▶ **Your assignment**: Transcribe only the lines between the first line of the records and the line containing "# a formatted example", inclusive, exactly as written.

▶ **Records to use**:
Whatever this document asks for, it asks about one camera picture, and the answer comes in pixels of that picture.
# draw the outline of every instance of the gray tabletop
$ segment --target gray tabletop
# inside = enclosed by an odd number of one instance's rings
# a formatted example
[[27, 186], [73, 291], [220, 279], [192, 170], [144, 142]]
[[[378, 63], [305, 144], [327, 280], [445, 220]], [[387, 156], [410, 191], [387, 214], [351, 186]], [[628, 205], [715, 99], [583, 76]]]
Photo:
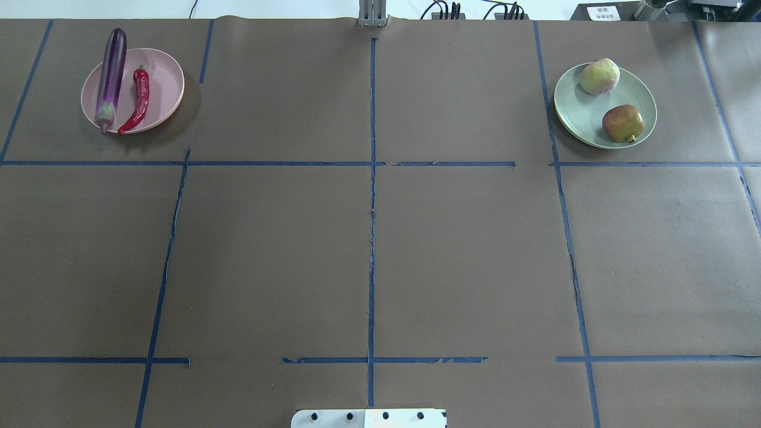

▶ **Exercise answer**:
Whatever this document asks for, it asks about one camera picture, and the answer comes in pixels of that picture.
# draw the outline of every instance of the gray tabletop
$ segment --target gray tabletop
# inside = enclosed by an odd number of one instance's rings
# a formatted example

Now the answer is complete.